June 19, 2008

The Quiet Family: Shhh! No Laughing Allowed


Bad dramas make me angry. Bad comedies leave me bored. In keeping with that, Kim Ji-woon's flat farce about a family who falls into the habit of killing guests at the inn they've recently bought didn't irritate me with its implausibility. It left me comatose. Not many comedies elicit no laughs, no titters, no smirks, no half smiles, no slightly internal feelings of amusement without any outward expressions at all, so I suppose The Quiet Family is something of an acchievement in how purely it fails. When's the last time you saw a film in which every comic set up fell short of the mark.

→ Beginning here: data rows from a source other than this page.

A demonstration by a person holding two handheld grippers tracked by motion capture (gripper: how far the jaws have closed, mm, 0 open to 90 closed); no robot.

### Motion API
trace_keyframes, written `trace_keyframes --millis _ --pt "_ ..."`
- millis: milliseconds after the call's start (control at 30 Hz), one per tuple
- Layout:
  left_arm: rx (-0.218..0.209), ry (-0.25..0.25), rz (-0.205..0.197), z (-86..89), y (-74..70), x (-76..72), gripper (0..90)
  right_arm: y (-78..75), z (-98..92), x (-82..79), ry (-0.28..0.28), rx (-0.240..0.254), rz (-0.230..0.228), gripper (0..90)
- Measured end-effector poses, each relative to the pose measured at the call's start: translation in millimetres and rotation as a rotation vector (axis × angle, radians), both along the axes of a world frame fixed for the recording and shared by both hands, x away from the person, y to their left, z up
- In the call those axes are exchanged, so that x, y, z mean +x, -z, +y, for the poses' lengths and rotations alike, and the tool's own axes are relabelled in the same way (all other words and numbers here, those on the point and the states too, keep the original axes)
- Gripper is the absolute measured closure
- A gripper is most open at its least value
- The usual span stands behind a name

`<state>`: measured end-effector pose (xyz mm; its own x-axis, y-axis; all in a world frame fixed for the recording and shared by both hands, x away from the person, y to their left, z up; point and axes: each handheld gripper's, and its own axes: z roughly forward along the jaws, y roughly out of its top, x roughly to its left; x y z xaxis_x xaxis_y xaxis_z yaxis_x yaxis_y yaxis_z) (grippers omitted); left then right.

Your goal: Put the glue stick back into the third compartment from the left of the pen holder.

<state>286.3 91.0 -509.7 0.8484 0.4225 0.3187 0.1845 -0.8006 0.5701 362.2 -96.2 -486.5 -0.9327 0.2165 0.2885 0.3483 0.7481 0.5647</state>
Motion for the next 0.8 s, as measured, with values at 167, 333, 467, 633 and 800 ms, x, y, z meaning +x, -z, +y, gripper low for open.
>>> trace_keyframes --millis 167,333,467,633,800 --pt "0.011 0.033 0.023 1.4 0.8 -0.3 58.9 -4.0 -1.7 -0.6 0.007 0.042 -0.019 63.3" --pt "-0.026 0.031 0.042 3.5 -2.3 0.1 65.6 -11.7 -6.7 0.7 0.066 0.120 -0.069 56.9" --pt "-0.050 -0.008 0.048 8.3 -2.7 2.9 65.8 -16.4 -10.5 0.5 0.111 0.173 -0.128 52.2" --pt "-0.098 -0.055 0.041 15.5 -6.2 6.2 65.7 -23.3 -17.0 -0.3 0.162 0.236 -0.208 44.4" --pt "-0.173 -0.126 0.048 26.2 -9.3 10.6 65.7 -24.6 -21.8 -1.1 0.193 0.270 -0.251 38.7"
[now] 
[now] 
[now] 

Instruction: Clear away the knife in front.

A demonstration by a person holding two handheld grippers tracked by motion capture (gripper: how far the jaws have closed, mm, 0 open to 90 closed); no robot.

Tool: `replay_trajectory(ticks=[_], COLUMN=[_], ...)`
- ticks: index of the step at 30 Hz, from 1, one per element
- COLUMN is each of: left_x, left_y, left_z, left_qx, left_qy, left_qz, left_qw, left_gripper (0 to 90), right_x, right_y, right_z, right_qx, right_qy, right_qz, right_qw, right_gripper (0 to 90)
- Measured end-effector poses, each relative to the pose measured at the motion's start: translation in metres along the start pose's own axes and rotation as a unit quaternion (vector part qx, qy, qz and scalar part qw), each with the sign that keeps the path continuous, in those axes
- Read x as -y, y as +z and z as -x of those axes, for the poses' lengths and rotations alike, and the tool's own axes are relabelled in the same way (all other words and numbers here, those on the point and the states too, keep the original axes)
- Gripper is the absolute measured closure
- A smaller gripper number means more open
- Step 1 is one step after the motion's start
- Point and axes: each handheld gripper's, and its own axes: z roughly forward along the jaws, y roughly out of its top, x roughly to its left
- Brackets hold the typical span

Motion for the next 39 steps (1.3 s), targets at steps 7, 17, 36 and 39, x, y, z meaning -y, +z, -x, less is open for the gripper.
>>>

From the initial suicide of the first customer to the mass burning of dead bodies in the warehouse out back, the crimes get more and more extreme without ever feeling outrageous. You feel the actors playing the macabre scenario for all its worth; you also feel Kim's script has nothing amusing to say. Maybe this isn't a comedy. Maybe this is a murder mystery and the part of the detective has been pretty much left on the editing room floor. Or maybe this is a horror movie in which the ghost is invisible and it's our job to insert his spooky presence. It certainly feels like work watching it.

2 comments:

  1. Well yeah, I guess there IS something to be said about such across the board failure. Consistency is rare! Still, I now know to avoid this one from the "Bleak Korean Quasi-Comedy" shelf...

    ReplyDelete
  2. It should be noted that Takashi Miike used this as the basis for his delirious Zombie Musical Comedy, "The Happiness of the Katamuris".